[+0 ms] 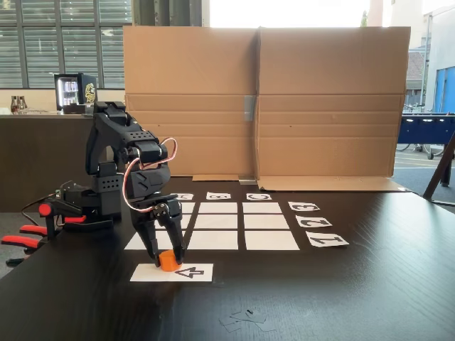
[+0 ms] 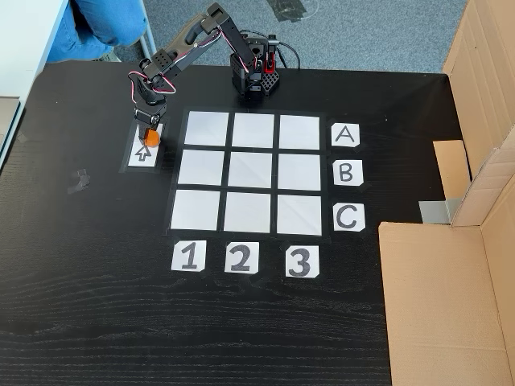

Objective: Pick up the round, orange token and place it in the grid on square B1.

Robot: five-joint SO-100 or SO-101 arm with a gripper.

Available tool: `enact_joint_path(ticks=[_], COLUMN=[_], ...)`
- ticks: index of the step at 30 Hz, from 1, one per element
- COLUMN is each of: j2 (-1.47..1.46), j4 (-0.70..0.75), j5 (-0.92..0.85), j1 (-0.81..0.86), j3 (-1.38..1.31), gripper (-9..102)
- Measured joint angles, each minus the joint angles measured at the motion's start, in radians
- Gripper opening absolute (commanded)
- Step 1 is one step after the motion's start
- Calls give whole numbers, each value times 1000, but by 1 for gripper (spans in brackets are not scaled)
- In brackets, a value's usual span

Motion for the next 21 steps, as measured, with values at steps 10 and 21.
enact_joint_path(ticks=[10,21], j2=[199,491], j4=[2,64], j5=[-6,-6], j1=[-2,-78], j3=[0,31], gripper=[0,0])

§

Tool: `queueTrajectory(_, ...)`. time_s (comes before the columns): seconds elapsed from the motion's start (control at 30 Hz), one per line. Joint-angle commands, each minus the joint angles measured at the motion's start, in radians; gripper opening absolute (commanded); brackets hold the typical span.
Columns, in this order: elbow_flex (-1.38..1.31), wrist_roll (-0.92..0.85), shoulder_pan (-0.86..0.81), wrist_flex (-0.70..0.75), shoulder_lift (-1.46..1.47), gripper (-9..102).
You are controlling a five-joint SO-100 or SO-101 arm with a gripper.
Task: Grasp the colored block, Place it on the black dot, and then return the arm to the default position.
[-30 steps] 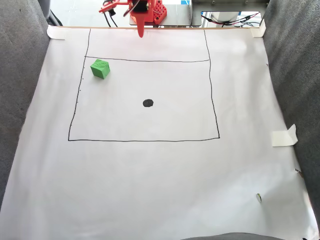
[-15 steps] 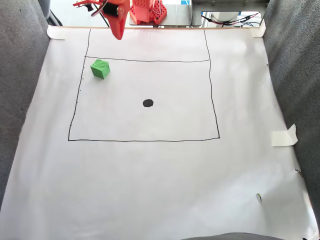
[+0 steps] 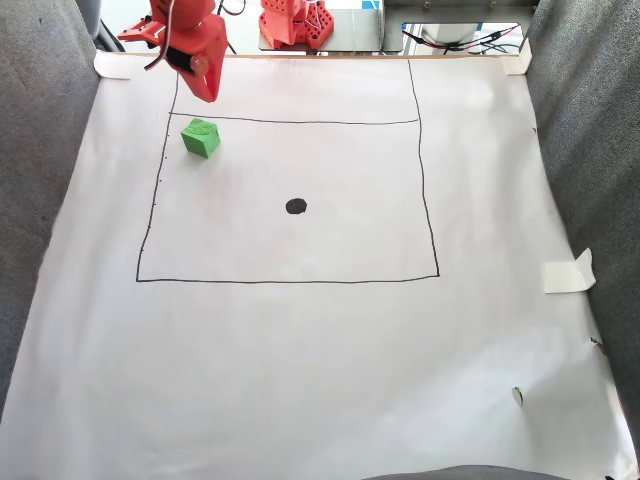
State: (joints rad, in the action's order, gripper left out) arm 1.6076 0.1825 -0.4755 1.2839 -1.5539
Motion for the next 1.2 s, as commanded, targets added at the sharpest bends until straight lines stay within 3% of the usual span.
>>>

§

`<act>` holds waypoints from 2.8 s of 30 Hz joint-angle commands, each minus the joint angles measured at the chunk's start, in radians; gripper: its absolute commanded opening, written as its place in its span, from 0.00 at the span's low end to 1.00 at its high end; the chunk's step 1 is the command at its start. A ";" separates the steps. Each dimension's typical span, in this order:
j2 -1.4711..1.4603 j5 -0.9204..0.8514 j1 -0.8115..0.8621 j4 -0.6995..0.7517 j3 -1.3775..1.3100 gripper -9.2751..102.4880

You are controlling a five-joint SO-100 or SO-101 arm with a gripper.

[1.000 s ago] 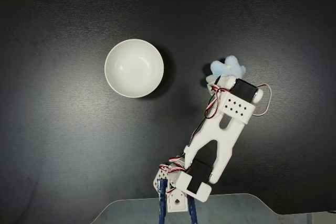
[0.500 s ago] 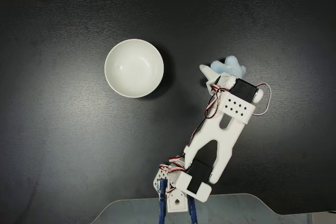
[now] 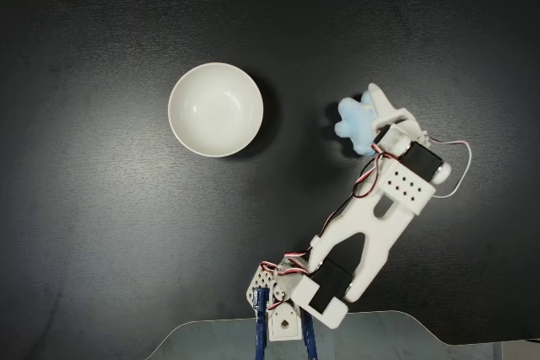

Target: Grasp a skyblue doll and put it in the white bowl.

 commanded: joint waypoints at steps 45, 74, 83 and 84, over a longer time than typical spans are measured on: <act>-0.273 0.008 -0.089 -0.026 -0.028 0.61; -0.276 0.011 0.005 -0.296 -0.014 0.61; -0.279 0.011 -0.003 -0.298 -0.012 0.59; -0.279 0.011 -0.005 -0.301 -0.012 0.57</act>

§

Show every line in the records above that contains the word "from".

— Result —
- ticks: index of the step at 30 Hz, from 1, one per element
Tool: `queueTrajectory(_, ...)`. time_s (comes before the columns): seconds elapsed from the motion's start (control at 30 Hz), one per line. Joint-angle commands, each minus the joint angles measured at the motion's start, in radians; gripper opening absolute (commanded); brackets hold the typical span.
`<act>` holds waypoints from 2.8 s of 30 Hz joint-angle commands, each minus the joint angles measured at the chunk's start, in radians; gripper: its absolute commanded opening, written as its place in its span, from 0.00 at the span's low end to 1.00 at its high end; the chunk's step 1 is the command at its start. A ";" separates the steps. Each dimension's typical span, in this order:

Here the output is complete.